= Isaac Goldberg =

Isaac Goldberg (1887 – July 14, 1938) was an American journalist, author, critic, translator, editor, publisher, and lecturer. Born in Boston to Jewish parents, he studied at Harvard University and received a BA degree in 1910, a MA degree in 1911 and a PhD in 1912. He traveled to Europe as a journalist during World War I writing for the Boston Evening Transcript.

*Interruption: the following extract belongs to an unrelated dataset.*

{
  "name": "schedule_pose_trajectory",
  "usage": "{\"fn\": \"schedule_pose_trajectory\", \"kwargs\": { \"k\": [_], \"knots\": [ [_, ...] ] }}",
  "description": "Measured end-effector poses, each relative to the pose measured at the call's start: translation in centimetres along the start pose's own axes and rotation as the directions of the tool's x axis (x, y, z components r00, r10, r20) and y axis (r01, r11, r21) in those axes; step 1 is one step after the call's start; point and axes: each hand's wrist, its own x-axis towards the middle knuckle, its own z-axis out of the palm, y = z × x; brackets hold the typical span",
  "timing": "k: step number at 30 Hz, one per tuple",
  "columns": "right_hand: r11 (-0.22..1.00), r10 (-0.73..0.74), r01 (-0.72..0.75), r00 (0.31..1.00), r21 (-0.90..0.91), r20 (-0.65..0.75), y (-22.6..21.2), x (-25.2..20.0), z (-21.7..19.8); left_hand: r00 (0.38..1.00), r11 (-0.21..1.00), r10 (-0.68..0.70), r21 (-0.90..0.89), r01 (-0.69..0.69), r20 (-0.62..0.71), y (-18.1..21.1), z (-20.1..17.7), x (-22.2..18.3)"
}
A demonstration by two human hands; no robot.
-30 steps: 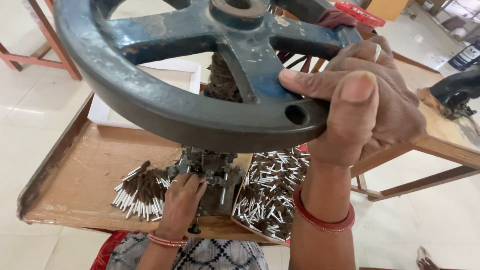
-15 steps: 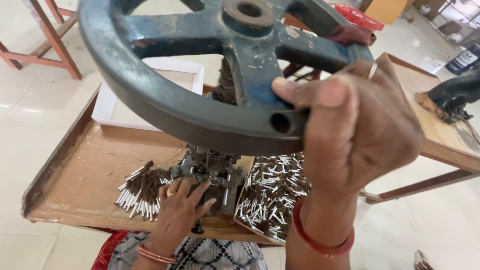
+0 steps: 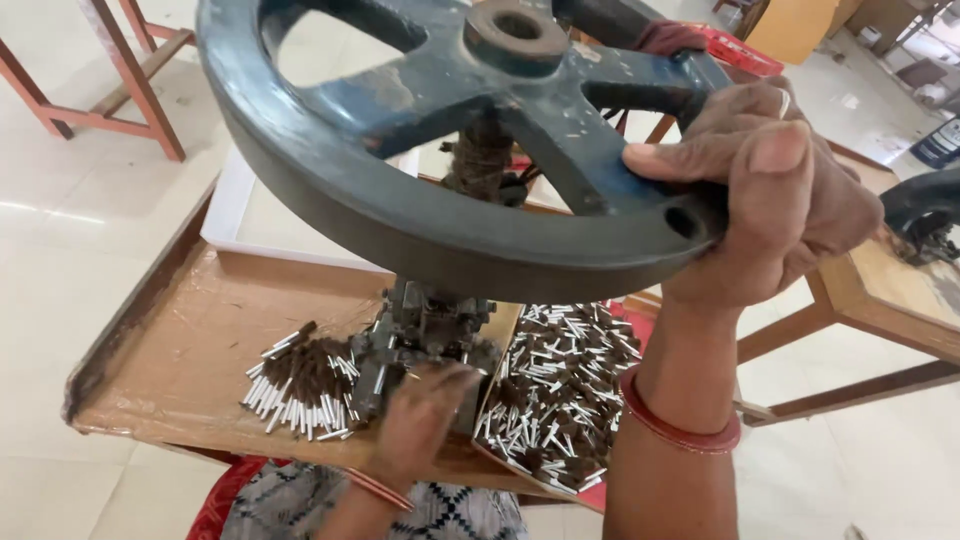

He wrote biographies of H. L. Mencken, Havelock Ellis, W. S. Gilbert, Arthur Sullivan, and George Gershwin, books on theatrical and musical appreciation, books of Spanish-American Literature and contributed articles for many magazines. He also founded, published, and edited a monthly news magazine called Panorama.

He was fluent in Yiddish, Spanish, French, German, Italian, and Portuguese and translated a variety of literary works into English. He received a fellowship from the Guggenheim Foundation in 1932 to write a history of Spanish and Portuguese literature in the United States.

== Selected works ==

- Studies in Spanish-American literature, New York, Brentano's 1920
- The drama of transition; native and exotic playcraft, Cincinnati : Stewart Kidd company c1922
- Brazilian literature. New York, A. A. Knopf 1922 Reprinted Gordon Press 1975
- The theatre of George Jean Nathan : chapters and documents toward a history of the new American drama New York : Simon and Schuster 1926
- The story of Gilbert and Sullivan New York, Simon and Schuster, 1928
- The wonder of words; an introduction to language for everyman, New York, London, D. Appleton-Century Company, incorporated 1938
- George Gershwin : a study in American music New York : Simon and Schuster 1931, Reprinted F. Ungar Pub. Co. 1958
- Major Noah: American-Jewish pioneer, Philadelphia, New York : Knopf 1937, (about Noah, M. M. (Mordecai Manuel), 1785-1851
- (with Isidore Witmark) . The Story of the House of Witmark: From Ragtime to Swingtime. New York: L. Furman, 1939. Print.